New York Radical Feminists
- Abbreviation: NYRF
- Formation: 1969
- Founders: Shulamith Firestone; Anne Koedt;
- Founded at: New York City, U.S.
- Dissolved: 1972; 54 years ago

= New York Radical Feminists =

American feminist group (1969–1972)

New York Radical Feminists (NYRF) was a radical feminist group founded by Shulamith Firestone and Anne Koedt in 1969, after they had left Redstockings and The Feminists, respectively. Firestone's and Koedt's desire to start this new group was aided by Vivian Gornick's 1969 Village Voice article, “The Next Great Moment in History Is Theirs”. The end of this essay announced the formation of the group and included a contact address and phone number, raising considerable national interest from prospective members. NYRF was organized into small cells or "brigades" named after notable feminists of the past; Koedt and Firestone led the Stanton-Anthony Brigade.

Central to NYRF's philosophy was the idea that men consciously maintained power over women in order to strengthen their egos, and that women internalized their subordination by diminishing their egos. This analysis represented a rejection of the two other prevailing theories of women's subordination current at the time – Redstockings' "Pro-Woman Line", which emphasized men's subordination of women and women's often deliberate adaptations to that reality, and The Feminists' theory that emphasized women's subordination as being rooted in the unconscious playing out of internalized sex roles. NYRF created a manifesto titled, “Politics of the Ego: A Manifesto for N.Y. Radical Feminists”, in 1970. Acceptance of this manifesto was required to gain membership. The manifesto defined radical feminism as a political ideology that recognizes how society maintains men's power over women. Its primary thesis was that, in all societies, men's egos were the key reason for male supremacy over women. In essence, it declared, the main purpose of male chauvinism was to promote psychological ego.
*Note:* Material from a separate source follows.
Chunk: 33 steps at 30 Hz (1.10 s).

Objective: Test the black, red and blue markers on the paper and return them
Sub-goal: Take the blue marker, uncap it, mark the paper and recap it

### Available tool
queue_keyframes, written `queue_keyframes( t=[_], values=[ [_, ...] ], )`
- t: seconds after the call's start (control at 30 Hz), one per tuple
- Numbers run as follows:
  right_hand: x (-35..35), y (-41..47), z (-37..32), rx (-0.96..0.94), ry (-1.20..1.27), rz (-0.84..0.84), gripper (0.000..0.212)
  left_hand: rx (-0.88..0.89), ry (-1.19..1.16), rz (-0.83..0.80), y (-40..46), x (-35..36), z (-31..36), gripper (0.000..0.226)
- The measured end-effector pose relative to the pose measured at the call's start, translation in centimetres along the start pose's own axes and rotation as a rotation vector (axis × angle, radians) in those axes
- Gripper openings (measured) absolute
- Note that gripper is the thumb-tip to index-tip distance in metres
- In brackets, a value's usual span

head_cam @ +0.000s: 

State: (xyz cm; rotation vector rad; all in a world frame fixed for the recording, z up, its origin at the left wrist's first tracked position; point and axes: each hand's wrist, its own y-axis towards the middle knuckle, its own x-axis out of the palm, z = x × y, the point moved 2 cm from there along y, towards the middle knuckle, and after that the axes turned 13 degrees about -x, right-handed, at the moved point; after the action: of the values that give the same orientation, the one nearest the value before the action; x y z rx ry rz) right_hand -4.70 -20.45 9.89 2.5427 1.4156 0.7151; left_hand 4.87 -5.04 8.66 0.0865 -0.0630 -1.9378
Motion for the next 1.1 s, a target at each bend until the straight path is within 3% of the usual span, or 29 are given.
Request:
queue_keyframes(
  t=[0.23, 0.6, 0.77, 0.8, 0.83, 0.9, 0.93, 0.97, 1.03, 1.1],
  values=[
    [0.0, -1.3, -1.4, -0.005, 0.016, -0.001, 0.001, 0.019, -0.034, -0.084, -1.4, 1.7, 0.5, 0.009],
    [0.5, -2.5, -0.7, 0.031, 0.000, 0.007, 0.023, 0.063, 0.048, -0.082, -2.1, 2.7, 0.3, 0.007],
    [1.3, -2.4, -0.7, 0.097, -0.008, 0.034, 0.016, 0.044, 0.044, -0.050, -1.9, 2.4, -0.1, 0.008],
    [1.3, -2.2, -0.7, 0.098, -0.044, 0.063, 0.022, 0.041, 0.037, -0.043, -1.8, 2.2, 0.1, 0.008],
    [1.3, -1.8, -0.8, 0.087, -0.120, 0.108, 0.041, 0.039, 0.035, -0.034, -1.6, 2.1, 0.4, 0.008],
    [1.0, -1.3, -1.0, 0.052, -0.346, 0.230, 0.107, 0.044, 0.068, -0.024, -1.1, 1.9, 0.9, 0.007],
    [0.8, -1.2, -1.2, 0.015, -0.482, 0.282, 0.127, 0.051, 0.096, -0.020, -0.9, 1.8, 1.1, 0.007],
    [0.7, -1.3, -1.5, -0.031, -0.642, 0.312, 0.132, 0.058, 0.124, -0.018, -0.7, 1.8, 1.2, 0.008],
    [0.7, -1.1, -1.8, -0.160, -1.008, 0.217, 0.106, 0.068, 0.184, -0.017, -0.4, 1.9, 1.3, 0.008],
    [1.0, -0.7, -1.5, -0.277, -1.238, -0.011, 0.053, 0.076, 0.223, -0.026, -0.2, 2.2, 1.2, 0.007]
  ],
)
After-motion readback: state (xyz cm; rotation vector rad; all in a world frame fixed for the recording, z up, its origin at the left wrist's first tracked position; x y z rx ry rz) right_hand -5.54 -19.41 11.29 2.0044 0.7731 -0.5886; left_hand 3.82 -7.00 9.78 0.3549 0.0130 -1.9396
Shulamith Firestone and Anne Koedt left NYRF in 1970 over disagreements about organization and leadership with other factions of NYRF. Nonetheless, the group continued to be active through the mid-1970s. Its activities during that time included holding a monthly consciousness raising meeting, publishing a regular newsletter, and maintaining a speaker's bureau. NYRF also organized a number of public conferences and speakouts through the early to mid-1970s on topics such as rape, sexual abuse, prostitution, marriage, lesbianism, motherhood, illegitimacy, class, and work. Florence Rush introduced The Freudian Coverup in her presentation "The Sexual Abuse of Children: A Feminist Point of View," about childhood sexual abuse and incest, at the April 1971 NYRF Rape Conference. Rush's paper at the time was the first challenge to Freudian theories of children as the seducers of adults rather than the victims of adults' sexual/power exploitation.

A 1971 speak-out led by the New York Radical Feminists is considered one of the first feminist efforts to bring rape to the public’s attention. The New York Radical Feminists framed rape as a tool to maintain patriarchal control and silence women in contrast to the popular conception of the time that rape was committed by a few bad men or was the victims' fault. Additionally, The New York Radical Feminists called out male-dominated institutions such as law enforcement and hospitals for failing to protect women and often re-victimizing them.

In 1972 Lisa Orlando aided by Barbara Getz wrote The Asexual Manifesto for the NYRF Asexual Caucus.

In 1982, NYRF was listed among the signatories to a leaflet produced by the "Coalition for a Feminist Sexuality and Against Sadomasochism", an ad hoc coalition put together by Women Against Pornography to protest the Barnard Conference.